* Exercise prompt *
The required output is the lines below from the line containing "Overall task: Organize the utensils" to the line containing "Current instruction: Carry", inclusive, retyped exactly. No other lines belong in it.

Start of Given entries

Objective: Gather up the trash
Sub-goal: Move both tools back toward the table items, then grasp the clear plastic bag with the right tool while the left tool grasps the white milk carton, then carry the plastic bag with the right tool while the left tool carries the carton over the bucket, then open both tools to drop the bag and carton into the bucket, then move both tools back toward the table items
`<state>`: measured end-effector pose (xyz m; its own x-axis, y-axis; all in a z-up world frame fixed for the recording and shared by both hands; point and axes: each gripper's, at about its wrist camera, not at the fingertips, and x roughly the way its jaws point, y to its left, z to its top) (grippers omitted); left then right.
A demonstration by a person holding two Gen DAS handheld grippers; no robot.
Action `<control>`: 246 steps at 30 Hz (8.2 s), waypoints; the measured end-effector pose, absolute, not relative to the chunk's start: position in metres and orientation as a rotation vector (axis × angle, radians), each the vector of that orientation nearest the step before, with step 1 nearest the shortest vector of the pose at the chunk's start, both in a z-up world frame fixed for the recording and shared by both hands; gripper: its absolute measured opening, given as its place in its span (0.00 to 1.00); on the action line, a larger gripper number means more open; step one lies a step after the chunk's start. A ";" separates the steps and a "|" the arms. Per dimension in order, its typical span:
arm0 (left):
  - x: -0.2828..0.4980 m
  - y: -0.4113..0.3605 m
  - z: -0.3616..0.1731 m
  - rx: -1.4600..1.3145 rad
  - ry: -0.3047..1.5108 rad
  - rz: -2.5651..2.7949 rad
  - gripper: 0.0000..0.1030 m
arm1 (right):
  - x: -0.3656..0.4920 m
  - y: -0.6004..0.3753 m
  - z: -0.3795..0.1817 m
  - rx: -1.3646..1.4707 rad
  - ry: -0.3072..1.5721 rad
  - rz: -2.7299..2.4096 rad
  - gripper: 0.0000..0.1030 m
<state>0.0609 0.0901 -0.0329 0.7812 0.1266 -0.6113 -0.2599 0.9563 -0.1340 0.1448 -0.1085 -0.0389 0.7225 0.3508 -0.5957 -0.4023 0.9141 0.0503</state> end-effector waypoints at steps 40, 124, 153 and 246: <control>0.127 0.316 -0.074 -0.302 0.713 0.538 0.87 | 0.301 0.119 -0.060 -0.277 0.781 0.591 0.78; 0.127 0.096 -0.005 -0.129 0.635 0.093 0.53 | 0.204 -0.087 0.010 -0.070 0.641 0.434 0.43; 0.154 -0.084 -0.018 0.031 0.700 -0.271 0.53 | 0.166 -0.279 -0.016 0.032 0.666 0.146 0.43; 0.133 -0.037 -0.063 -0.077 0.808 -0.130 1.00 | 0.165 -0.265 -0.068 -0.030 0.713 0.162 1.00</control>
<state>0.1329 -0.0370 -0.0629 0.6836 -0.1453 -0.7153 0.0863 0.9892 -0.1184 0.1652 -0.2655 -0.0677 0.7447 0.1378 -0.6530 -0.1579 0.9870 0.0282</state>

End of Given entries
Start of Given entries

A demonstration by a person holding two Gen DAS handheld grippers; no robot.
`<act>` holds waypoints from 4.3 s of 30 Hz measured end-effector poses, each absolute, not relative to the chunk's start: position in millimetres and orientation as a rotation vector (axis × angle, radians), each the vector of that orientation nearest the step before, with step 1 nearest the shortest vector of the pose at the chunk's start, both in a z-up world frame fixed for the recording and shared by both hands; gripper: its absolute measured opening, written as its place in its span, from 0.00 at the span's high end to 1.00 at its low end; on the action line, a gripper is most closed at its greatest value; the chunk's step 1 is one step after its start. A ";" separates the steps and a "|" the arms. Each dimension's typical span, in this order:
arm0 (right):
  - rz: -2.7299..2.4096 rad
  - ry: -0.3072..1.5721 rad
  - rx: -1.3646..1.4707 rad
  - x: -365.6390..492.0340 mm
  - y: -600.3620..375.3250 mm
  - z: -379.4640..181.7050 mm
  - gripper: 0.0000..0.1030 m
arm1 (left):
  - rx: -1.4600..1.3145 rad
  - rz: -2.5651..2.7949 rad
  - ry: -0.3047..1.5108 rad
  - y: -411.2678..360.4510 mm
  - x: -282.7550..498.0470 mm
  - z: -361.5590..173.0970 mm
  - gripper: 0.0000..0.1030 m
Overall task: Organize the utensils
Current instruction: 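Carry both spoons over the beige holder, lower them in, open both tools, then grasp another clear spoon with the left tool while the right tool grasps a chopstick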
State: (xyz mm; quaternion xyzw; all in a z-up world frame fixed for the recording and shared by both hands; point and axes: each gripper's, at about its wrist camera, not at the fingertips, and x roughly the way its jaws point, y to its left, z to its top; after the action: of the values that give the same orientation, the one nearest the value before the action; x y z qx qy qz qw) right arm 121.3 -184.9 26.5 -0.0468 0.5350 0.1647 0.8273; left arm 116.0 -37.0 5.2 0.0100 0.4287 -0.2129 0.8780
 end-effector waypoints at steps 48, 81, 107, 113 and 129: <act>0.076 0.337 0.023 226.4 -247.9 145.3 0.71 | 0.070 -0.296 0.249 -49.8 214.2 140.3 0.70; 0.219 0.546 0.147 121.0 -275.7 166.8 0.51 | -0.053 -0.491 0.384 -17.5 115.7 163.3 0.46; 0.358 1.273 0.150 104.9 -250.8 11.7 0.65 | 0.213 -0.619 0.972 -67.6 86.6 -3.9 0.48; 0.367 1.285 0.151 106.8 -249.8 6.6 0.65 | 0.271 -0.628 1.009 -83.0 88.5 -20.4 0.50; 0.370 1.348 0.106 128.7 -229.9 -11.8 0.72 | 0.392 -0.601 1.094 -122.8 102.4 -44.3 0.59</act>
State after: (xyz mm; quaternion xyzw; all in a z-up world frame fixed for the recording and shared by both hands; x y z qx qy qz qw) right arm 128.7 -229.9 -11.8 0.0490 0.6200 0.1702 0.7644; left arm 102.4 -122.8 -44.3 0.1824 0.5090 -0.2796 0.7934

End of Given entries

* Solution for this exercise *
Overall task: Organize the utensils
Current instruction: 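Carry both spoons over the beige holder, lower them in, open both tools, then grasp another clear spoon with the left tool while the right tool grasps a chopstick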

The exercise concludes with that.